Although this study group had the unique experience of attending the MIP, the study was able to explore the phenomenon of the caregiving experience for those caring for a loved one with MCI, and subsequently the carers in this study probably had above-average insight compared to a person who had not attended either the MIP or the caregiver support session. What this study captured was that understanding and validation come from shared experience.

Future Directions

Understanding the essential experience of wearing a mask and anticipatory grief among caregivers of people with aMCI has great potential to supplement future research. As a field of research, the “aMCI caregiver” has not yet been well developed in the current literature. Further research could benefit from exploring the carer role among those who care for individuals diagnosed specifically with aMCI. Because this group has the highest risk of converting to AD, care providers are an at risk group for developing caregiver burden and the negative health effects that are associated with caregiving.

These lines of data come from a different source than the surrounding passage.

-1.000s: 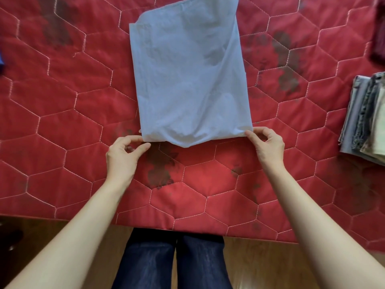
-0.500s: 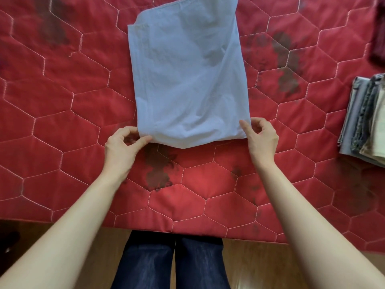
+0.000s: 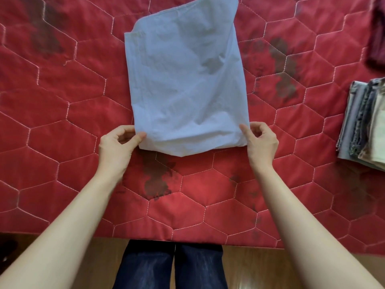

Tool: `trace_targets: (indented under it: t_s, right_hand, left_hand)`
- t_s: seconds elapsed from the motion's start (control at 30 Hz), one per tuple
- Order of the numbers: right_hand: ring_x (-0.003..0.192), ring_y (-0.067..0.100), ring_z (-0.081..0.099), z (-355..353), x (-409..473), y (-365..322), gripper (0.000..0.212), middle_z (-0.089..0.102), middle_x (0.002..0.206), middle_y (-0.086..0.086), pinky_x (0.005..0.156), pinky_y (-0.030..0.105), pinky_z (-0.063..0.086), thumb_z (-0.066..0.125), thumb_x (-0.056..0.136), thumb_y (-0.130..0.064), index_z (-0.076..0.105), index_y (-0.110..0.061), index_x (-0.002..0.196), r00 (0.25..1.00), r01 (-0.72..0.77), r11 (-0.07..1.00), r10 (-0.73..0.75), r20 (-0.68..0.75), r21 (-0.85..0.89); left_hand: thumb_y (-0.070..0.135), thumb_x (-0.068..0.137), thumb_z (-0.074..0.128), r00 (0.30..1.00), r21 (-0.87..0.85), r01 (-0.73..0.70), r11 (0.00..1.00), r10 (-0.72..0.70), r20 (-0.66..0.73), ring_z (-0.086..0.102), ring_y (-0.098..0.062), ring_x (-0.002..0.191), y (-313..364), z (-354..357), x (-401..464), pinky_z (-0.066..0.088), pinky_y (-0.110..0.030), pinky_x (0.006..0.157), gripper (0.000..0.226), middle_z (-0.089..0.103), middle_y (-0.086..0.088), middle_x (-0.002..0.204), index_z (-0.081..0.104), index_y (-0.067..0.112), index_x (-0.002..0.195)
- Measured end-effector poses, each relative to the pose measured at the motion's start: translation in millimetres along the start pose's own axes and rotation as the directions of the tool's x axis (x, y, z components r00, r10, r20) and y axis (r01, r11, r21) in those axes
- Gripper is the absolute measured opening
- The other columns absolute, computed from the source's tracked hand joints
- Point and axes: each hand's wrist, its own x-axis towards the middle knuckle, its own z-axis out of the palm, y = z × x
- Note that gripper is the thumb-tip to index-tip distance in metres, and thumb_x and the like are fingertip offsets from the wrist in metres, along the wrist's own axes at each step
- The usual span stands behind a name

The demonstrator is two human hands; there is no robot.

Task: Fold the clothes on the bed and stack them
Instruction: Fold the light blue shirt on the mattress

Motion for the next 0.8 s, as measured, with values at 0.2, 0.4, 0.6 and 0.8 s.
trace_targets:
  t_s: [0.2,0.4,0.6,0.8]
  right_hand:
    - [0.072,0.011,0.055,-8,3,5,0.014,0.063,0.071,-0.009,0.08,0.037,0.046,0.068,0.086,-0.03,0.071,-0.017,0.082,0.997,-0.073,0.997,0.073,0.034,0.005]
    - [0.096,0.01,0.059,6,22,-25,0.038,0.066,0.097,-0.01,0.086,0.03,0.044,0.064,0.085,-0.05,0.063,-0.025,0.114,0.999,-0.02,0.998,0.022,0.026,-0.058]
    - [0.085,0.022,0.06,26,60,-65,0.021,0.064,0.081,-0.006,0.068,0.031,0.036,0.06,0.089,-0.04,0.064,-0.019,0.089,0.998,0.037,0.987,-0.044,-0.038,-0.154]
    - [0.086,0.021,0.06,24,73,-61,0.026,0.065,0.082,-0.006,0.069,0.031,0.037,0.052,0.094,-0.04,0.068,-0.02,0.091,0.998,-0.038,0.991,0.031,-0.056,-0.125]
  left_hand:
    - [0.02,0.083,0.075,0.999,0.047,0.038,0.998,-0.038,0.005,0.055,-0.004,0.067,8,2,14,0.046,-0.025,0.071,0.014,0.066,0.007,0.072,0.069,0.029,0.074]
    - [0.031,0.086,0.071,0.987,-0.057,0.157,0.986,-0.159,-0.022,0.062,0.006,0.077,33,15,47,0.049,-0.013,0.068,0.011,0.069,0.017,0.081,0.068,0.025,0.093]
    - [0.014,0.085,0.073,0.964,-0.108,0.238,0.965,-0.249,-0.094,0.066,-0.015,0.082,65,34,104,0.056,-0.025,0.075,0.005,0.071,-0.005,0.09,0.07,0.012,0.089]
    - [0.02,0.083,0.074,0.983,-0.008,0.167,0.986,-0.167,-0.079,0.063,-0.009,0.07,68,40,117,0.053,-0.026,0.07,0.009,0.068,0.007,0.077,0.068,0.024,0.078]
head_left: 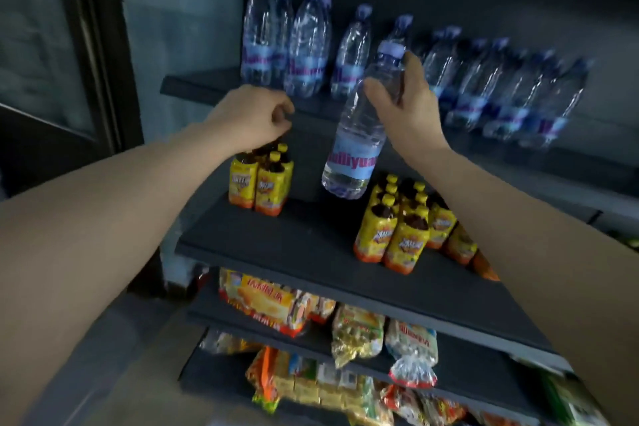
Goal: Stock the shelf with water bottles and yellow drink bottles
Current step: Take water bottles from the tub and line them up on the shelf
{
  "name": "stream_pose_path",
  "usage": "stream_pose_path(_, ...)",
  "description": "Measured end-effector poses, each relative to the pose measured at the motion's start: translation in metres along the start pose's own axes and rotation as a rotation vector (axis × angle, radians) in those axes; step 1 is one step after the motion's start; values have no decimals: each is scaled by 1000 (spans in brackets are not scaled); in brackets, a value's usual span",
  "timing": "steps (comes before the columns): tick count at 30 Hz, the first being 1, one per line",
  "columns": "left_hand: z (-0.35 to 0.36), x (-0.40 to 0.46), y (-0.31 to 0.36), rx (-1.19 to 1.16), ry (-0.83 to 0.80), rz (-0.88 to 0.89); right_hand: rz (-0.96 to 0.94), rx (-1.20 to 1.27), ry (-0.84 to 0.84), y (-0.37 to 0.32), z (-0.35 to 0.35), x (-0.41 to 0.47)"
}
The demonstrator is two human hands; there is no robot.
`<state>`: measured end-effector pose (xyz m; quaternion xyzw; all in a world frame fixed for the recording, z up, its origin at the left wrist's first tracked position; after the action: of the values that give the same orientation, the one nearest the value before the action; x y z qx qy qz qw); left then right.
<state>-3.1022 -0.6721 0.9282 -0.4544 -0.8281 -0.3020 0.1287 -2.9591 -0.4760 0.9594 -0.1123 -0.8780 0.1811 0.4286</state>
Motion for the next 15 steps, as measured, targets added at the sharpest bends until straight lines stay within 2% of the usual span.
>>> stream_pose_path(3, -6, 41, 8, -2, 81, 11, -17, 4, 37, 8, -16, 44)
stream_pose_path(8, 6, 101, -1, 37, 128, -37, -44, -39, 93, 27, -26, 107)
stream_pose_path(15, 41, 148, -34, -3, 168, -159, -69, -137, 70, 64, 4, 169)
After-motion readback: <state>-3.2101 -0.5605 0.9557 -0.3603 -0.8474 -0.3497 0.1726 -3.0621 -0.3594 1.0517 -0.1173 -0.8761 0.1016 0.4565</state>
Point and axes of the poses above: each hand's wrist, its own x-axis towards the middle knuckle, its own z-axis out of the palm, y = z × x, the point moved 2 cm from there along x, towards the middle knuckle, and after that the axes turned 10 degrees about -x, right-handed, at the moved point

Should future studies develop a better understanding of this phenomenon and should evidence-based strategies that mitigate the caregiver burden be identified, early placement into long-term care and the associated negative economic consequences for both the carer themselves and the health care system could be minimized. With the ever-increasing numbers of older adults over the next 20 years and with the increasing numbers of those with AD, finding a way to support carers over the long term so that they can support their loved ones who convert from aMCI to AD is of the utmost importance.

Another challenge is how to deliver the support to an undefined group of carers. If there is not a sufficient base of support for the aMCI carer, they will not go looking for the support programs and services until their loved one is much farther along in their disease trajectory. Future research could be conducted with the family doctor who often serves as the first line of contact for family members concerned about their loved one’s memory. Future research could focus on the identification of strategies that could close the knowledge gap that seems to exist between the family practitioner and exiting support services for aMCI care providers.

An area of research that could be helpful for this specific population of carers could identify aspects of peer support that are positive in reducing early LTC placement and reduce caregiver burden long term. Future studies could address what existing support groups are offered, what adult learning strategies are the most accessible for this population, and also how to deliver sustainable support programs in the community.